Bail process in Minneapolis. If you are arrested in Minneapolis, there’s a good chance you’ll end up downtown at the Hennepin County Jail, also known as the Adult County Detention Center. If you were arrested for a misdemeanor, and for some felonies, your bail could be determined almost immediately from a bail schedule. After you are booked and processed, it’s then possible to begin the bail process. You can call a friend or relative for help, or to contact a bail bond agent, or call a bail bond company yourself. For more serious crimes, it may take longer to determine the bail because a court hearing will be required.
Types of Bail in Minneapolis. If the court decides on bail – as opposed to a signature release - there are two main options for bail in Minneapolis. Depending on the decision of the court, there are several ways to meet your bail obligation.
- Personal recognizance. This is most common when a misdemeanor is involved and the defendant has no criminal history. No money is required; instead, you must sign a document agreeing to show up for all court hearings and not to commit any crimes.
- Conditional bail. Often, defendants will receive both conditional and unconditional bail options. Conditional bail usually is the least expensive of the two choices because there are conditions attached that increase the likelihood that the defendant will appear in court. These could include a limit on travel, drug testing and staying away from the victim in the case, for example.
- Unconditional bail. Just as it sounds, only the conditions required of all defendants are in place with unconditional bail – which is to follow all state laws and show up for scheduled court appearances. This type of bail usually comes with a higher price tag because there are no conditions added by the court. A defendant may choose unconditional bail to avoid a condition that would be difficult or impossible to follow. For example, a defendant given a limitation on travel under conditional bail who must travel as a work requirement might choose unconditional bail.
- Bail sources. A defendant can pay bail in cash – if he or she is able to post the entire amount of the bail, or hire a bail bond agent for a surety bond. The defendant, or a co-signer, would pay 10 percent of the total bail amount to the agent. The company then guaranties the total amount of the bail to the court. The 10 percent bail premium is the cost of doing business and is not returned.
How bail is set. Michigan has bail schedules in place for misdemeanor crimes, which speeds up the process of posting bail for defendants. The state has regulations that set bail based on the maximum fine for that misdemeanor. Depending on the crime, those caps can be 2 times, 4 times, 6 times or 10 times the amount of the fine for the crime.
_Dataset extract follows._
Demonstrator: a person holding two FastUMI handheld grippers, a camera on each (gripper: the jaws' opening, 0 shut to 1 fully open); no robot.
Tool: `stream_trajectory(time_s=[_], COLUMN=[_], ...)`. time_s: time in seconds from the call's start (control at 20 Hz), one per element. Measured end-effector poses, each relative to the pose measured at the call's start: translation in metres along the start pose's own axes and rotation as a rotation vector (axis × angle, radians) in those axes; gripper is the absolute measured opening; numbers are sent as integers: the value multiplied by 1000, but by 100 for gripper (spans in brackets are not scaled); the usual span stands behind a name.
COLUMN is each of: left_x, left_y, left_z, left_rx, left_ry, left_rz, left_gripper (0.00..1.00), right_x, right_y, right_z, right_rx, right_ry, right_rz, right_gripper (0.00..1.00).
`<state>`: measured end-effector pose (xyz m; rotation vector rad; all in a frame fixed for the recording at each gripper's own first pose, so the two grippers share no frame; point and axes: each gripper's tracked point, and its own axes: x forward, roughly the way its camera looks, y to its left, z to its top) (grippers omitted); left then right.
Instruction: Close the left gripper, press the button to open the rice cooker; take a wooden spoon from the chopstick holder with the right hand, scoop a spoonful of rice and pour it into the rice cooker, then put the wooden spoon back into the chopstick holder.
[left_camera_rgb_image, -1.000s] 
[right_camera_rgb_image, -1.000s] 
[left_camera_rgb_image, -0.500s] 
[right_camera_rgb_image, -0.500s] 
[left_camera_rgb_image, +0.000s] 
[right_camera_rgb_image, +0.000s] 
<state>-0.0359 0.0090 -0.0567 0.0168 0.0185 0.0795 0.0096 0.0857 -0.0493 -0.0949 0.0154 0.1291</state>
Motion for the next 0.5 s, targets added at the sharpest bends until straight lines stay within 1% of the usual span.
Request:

For example, malicious punishment of a child is a misdemeanor with a maximum fine of $3,000. Under https://www.revisor.mn.gov/statutes/?id=629.471, the bail would be 6 times the fine or $18,000. For felonies, the bail is set during a bail hearing in which court officials consider everything from the defendant’s prior criminal history and connection to the community to the specific facts of the crime.
Bond costs and options. The bail premium – the amount that bail bond companies charge for a surety bond – is 10 percent in Minneapolis. A defendant can save that money and pay cash instead. However, the court will require the entire amount of the bail in cash. Most of that money is returned, as long as the defendant meets all bail conditions – minus court fees and costs. A defendant can get the help of a friend or relative – any person over the age of 18 – to post bail. That can help the defendant avoid paying out cash that might be better spent on a criminal attorney.